• [TASK PROMPT]:
Leave the pictures out and write out the rest of the listing word for word.

INFORMATION SUPPLIED START

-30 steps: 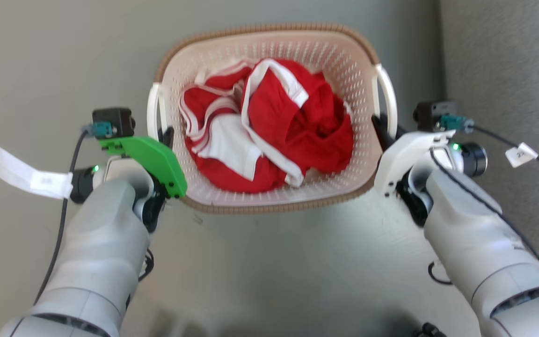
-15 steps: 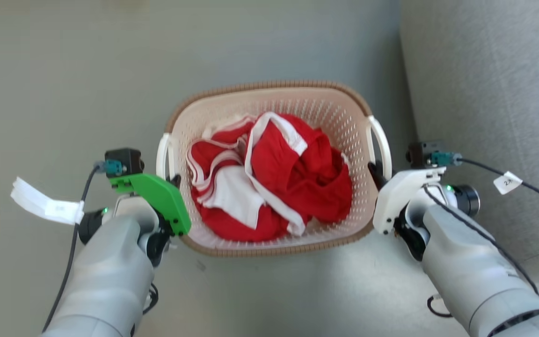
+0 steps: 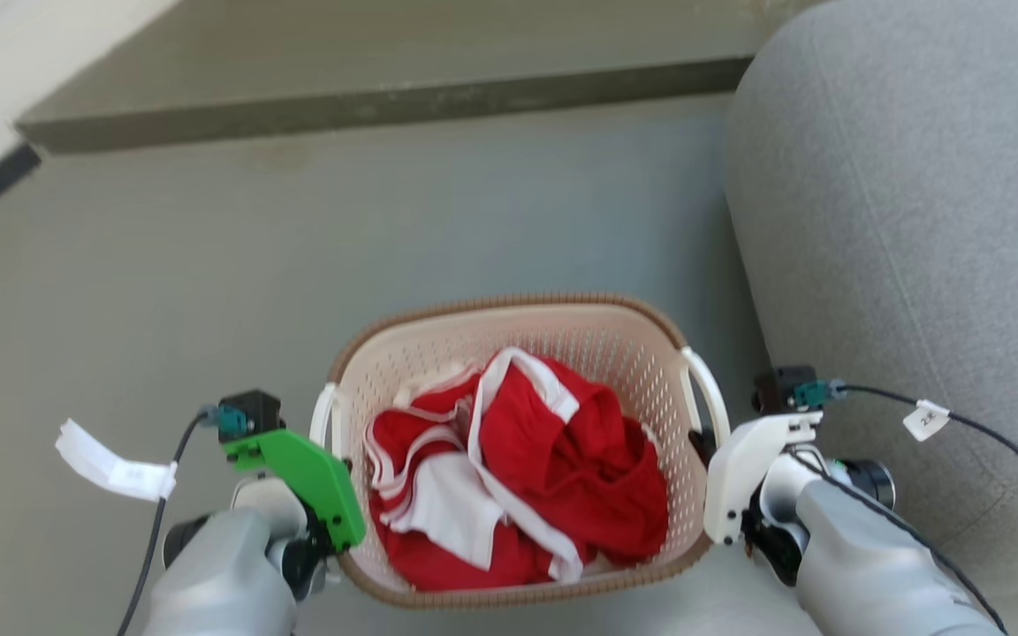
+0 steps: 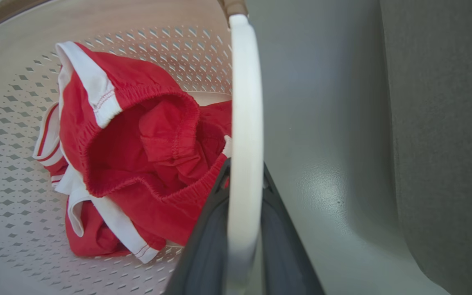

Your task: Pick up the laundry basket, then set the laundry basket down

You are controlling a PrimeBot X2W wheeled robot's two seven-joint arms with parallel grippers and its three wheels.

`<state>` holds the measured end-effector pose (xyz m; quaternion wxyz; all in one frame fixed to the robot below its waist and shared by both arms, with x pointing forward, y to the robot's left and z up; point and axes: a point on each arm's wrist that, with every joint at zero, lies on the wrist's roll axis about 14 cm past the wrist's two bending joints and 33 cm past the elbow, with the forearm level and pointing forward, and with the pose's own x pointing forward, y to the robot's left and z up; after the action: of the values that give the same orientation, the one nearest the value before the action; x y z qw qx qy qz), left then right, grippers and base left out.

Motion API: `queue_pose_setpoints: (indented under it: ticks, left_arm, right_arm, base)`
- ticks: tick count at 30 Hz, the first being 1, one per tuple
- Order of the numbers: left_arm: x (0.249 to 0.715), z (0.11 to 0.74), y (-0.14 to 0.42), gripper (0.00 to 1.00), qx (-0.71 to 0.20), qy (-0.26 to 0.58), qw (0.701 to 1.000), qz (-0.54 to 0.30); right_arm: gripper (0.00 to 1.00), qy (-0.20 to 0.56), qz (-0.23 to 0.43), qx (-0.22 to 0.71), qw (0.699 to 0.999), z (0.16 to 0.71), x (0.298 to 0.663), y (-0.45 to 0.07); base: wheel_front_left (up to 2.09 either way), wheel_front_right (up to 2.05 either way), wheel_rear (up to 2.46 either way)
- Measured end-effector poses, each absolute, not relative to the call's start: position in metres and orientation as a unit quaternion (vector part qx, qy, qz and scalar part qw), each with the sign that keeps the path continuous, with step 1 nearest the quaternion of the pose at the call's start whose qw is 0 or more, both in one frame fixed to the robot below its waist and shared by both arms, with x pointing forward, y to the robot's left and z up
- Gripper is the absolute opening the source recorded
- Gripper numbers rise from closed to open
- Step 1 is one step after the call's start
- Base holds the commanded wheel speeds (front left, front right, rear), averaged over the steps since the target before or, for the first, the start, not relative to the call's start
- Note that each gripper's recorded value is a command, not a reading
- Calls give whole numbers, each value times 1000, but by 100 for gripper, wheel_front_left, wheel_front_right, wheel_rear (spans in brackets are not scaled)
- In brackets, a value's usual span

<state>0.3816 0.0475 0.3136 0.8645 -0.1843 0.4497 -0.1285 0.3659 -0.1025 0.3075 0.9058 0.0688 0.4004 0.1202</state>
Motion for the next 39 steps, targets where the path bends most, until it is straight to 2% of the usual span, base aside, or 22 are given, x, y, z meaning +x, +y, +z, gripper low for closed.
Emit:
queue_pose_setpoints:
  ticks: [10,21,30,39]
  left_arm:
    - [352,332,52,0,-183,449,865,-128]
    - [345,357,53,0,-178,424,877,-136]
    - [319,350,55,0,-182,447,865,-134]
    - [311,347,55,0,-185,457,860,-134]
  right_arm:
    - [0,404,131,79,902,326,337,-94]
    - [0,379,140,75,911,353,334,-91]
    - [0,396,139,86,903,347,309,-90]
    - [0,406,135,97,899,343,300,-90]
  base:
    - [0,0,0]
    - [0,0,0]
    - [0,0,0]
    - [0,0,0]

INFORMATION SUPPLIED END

• [RESULT OF THIS EXERCISE]:
-30 steps: 
-15 steps: 
+0 steps: 
+0 steps: 

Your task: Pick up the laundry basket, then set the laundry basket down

You are controlling a PrimeBot X2W wheeled robot's two seven-joint arms with parallel grippers and its three wheels.

`<state>` holds the measured end-effector pose (xyz m; quaternion wxyz; all in one frame fixed to the robot below its waist and shared by both arms, with x pointing forward, y to the robot's left and z up; point and axes: a point on each arm's wrist that, with every joint at zero, lies on the wrist's roll axis about 14 cm past the wrist's two bending joints and 33 cm past the elbow, with the forearm level and pointing forward, and with the pose's own x pointing forward, y to the robot's left and z up; after the action: of the values that give the same orientation, the one nearest the value before the action; x y z qw qx qy qz), left then right, grippers and base left out.

Motion API: `queue_pose_setpoints: (indented under it: ticks, left_arm, right_arm, base)`
- ticks: tick count at 30 Hz, the first being 1, one per tuple
- Order of the numbers: left_arm: x (0.249 to 0.715), z (0.11 to 0.74), y (-0.14 to 0.42), gripper (0.00 to 1.00), qx (-0.71 to 0.20), qy (-0.26 to 0.58), qw (0.701 to 1.000), qz (-0.54 to 0.30); right_arm: gripper (0.00 to 1.00), qy (-0.20 to 0.56), qz (-0.23 to 0.43), qx (-0.22 to 0.71), qw (0.699 to 0.999), z (0.16 to 0.71), x (0.298 to 0.663), y (-0.45 to 0.07); base: wheel_front_left (up to 2.09 either way), wheel_front_right (up to 2.05 either way), wheel_rear (up to 2.46 either way)
- Measured end-effector poses, each absolute, not relative to the call's start: position in metres and orientation as a unit quaternion (vector part qx, qy, qz and scalar part qw), each with the sign that keeps the path continuous, with step 1 nearest the quaternion of the pose at the call's start whose qw is 0 or more, both in one frame fixed to the robot below its waist and shared by both arms, with x pointing forward, y to the robot's left and z up
- Gripper is the absolute opening the source recorded
- Gripper numbers rise from closed to open
- Step 1 is one step after the call's start
- Base holds the commanded wheel speeds (front left, front right, rear), averaged over the steps since the target before or, for the first, the start, not relative to the call's start
- Note that each gripper's recorded value is a command, not a reading
- Calls give whole numbers, each value times 1000, but by 100 for gripper, wheel_front_left, wheel_front_right, wheel_rear (spans in brackets are not scaled)
- In brackets, a value's usual span

<state>0.3816 0.0475 0.3136 0.8645 -0.1843 0.4497 -0.1285 0.3659 -0.1025 0.3075 0.9058 0.0688 0.4004 0.1202</state>
Motion for the next 39 steps, targets where the path bends most, until it is straight to 2% of the usual span, base aside, or 22 are given, x, y, z meaning +x, +y, +z, gripper low for closed.
Emit:
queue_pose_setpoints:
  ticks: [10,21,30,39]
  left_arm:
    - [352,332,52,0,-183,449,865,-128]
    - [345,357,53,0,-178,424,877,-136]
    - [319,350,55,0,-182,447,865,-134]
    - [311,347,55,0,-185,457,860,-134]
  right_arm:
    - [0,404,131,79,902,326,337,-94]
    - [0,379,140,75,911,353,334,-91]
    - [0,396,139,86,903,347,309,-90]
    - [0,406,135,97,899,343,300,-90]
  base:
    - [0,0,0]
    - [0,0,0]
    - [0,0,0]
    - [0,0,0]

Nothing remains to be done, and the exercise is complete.